А самое безнадёжное беженское досье может обернуться удачной сделкой. Обычно это случается после амнистии отказников и нелегалов, дату проведения которой предугадать сложно. После амнистии из каждого наличного досье рождается новая личность с правом на прожиточное пособие. Это, конечно, ещё не чистая прибыль. У корпорации есть много расходов, нужно постоянно перемещаться по стране, распределять и прописывать фиктивные личности. Чтобы не попасть под надзор социальных служб, иногда приходится переводить клиентов на пособия по инвалидности. Посттравматический синдром, маниакальная депрессия и раздвоение личности – вот только некоторые психические заболевания, которые мне и моим подопечным удаётся без особого труда симулировать.

 

– Не понимаю, зачем вы мне рассказываете все эти детали, ведь принцип похожести не применим к белым людям? – тихим голосом спросил я. Непреодолимое желание выйти из номера всё больше овладевало мной. Слушать подобный бред в век биометрических технологий становилось невыносимо.
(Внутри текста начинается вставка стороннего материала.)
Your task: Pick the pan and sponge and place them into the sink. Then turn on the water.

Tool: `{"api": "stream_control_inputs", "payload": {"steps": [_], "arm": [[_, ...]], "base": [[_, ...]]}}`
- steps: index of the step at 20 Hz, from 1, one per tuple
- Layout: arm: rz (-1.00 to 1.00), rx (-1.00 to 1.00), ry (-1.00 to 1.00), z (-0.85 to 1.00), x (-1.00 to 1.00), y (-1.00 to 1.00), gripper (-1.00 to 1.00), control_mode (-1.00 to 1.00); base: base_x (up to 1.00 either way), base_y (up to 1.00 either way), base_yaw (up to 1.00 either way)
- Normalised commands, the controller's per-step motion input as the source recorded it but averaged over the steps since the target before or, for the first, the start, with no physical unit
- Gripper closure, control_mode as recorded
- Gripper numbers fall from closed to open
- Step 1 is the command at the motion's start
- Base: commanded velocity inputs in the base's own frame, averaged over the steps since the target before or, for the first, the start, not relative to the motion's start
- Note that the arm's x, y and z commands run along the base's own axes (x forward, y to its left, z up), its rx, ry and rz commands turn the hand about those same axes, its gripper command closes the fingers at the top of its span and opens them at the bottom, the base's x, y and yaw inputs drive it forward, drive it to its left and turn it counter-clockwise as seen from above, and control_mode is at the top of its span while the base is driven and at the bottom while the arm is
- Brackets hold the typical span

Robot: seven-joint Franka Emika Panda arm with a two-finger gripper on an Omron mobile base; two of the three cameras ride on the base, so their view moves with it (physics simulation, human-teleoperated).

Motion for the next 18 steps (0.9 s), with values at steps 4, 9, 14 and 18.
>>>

– Ты очень проницателен, – улыбнулся Жак. – Принцип действительно не работает в полной мере, если касается белых беженцев. Добавлю только – в одной стране. Идея двойных личностей применима в случае, когда личности создаются в разных странах. Допустим, тебя амнистировали под вымышленным именем, которое ты использовал при запросе статуса беженца. Но ведь у тебя остался паспорт на настоящее имя? И потом, у моей корпорации есть планы отчасти легализовать свою деятельность и открыть адвокатскую контору. Учти, за такими чёрными, предприимчивыми, как я, людьми будущее. Прими это будущее, приблизься к нему, я протягиваю тебе руку.

Но я уже не слушал, а довольно неуклюже перелезал через скрипучую кровать к двери.

– Куда же ты? – удивлённо вскрикнул Жак.

В дверном проёме тут же показалась огромная фигура длинноволосого великана.

– Мне надо на вокзал, в камеру хранения, за чемоданом. Там у меня есть пара непритязательных сувениров для вас, мсье Жак, и вашего друга, – сказал я.

Великан отступил от двери, и я, перескакивая через две-три ступеньки и пугая цыганских детей, сбежал по лестнице. В это мгновение я боялся только одного: не найти сразу выход из отеля. Я ведь и раньше замечал за собой, что плохо ориентируюсь в незнакомых местах.